Last week I was thinking about the importance of images to tell a story. This week, thanks to a trip Aberystwyth and a major train incident outside of Welshpool, my attention has turned to the role of maps.
I’ve never been keen on mapping my travels. My experience of compiling maps for a certain leading guidebook publisher has seen to that.
But a visit to Small World, a new exhibition about the history of travel in Wales at the National Library of Wales, cast the importance of mapping to our understanding of Wales in a new light.
It shows how travel in Wales developed hand in hand with the early artistic movement and the first wave of industrialisation.
You can read about the exhibition from the Library’s blog here.
Having taken in the exhibition by day, I stayed on that night for a talk by Mike Parker, whose book Neighbours From Hall? is published by local imprint, Y Lolfla.
Parker highlighted how maps are used as a propaganda tool, citing the Readers’ Digest Atlas of Places of Notable Birth (1965) as the “UKIP map of Britain.”

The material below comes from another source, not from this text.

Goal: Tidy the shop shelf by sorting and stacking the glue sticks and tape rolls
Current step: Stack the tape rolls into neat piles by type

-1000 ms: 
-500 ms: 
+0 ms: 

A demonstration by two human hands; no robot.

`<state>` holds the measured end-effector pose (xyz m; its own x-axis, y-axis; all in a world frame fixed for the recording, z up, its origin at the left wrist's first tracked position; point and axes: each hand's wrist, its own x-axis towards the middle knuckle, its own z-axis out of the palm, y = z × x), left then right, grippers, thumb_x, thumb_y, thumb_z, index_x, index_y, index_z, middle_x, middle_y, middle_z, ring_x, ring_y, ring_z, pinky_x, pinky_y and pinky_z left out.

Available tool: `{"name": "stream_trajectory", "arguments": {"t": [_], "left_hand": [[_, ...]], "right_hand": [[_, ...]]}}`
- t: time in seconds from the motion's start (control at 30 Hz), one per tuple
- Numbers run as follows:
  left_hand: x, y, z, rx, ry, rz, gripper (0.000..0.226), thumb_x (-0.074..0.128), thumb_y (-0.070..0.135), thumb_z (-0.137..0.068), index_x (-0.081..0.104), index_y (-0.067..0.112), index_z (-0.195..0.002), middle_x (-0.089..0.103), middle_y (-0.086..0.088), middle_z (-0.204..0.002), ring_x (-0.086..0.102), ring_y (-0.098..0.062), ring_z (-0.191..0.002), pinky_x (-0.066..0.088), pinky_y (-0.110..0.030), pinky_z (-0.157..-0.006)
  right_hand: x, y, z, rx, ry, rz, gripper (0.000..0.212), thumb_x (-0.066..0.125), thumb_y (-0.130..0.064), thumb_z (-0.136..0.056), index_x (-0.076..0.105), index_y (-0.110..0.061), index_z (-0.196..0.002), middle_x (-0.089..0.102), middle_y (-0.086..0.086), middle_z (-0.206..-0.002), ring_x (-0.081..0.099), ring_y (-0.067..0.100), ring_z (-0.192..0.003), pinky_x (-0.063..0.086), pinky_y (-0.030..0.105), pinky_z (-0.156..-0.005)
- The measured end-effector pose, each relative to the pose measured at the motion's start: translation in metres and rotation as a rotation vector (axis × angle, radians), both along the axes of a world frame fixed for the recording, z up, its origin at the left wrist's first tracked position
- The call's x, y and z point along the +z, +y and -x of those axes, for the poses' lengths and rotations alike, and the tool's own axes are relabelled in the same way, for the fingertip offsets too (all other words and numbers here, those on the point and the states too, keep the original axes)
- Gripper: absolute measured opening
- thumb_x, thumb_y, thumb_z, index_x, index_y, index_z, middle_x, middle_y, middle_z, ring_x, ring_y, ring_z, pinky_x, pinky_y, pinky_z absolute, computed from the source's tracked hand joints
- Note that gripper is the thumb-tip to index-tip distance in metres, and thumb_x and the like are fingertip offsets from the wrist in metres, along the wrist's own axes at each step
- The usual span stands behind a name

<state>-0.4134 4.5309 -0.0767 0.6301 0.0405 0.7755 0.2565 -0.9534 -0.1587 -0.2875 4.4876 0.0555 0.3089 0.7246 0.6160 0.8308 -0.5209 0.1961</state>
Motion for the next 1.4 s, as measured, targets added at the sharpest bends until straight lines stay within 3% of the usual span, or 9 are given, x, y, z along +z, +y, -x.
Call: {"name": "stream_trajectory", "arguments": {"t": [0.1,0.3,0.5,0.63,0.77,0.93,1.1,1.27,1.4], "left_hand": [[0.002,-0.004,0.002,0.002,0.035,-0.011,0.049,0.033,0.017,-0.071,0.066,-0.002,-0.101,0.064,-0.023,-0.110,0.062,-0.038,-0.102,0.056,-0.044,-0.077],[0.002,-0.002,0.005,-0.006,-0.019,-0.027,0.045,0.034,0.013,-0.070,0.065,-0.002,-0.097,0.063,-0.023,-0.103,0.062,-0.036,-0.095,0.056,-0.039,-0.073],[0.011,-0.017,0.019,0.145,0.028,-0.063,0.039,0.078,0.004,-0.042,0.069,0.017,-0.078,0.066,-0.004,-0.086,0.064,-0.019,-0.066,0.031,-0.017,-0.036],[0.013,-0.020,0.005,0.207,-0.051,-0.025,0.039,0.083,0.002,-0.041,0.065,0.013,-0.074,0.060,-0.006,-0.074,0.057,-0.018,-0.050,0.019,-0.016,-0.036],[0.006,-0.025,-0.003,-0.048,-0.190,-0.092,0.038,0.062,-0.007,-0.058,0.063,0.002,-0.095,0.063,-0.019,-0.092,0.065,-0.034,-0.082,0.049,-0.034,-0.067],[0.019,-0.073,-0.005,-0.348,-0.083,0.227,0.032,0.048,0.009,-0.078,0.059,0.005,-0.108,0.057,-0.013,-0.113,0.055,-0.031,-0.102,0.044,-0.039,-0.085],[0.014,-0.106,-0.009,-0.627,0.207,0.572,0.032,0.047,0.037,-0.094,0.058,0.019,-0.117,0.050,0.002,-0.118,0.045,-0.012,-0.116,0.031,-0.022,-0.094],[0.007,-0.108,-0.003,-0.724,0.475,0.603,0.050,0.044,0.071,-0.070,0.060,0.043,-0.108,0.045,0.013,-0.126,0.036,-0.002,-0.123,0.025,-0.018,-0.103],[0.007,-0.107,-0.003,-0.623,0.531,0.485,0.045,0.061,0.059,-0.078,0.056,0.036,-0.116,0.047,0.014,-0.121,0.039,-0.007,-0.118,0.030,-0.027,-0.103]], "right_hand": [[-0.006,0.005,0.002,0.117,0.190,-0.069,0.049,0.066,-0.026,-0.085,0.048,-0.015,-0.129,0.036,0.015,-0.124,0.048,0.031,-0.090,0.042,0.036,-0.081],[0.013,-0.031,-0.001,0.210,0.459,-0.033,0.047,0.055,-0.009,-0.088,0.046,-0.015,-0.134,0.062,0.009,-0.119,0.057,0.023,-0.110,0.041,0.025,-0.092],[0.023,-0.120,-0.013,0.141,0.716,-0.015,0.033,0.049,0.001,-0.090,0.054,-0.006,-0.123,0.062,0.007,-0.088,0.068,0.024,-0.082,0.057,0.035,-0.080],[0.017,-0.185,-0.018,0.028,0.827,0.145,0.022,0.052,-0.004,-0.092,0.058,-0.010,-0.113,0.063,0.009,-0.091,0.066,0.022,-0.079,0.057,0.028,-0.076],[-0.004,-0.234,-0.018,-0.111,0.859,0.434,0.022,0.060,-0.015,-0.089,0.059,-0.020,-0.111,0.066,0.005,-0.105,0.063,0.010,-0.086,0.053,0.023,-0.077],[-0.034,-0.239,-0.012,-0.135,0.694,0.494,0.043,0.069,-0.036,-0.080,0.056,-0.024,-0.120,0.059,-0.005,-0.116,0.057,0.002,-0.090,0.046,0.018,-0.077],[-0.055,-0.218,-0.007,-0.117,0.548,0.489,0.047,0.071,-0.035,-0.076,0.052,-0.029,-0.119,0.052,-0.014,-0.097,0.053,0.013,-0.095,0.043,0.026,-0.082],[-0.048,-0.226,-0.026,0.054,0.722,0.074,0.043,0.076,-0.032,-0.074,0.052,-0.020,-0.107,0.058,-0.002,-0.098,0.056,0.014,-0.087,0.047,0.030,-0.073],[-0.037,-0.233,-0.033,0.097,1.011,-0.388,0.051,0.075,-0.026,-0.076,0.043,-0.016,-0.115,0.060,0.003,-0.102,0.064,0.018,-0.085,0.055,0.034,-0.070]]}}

By showing us a series of maps through the ages, we saw how the Welsh language, culture and political influence was denigrated by early cartographers – ever since the first ever map of Wales, dating from 1573.
But as Welsh pride and identity has flourished, so has its depiction in maps from around the world. Maps, it seems, are a sure-fire way to enforce national stereotypes, but also a means to bolster national pride.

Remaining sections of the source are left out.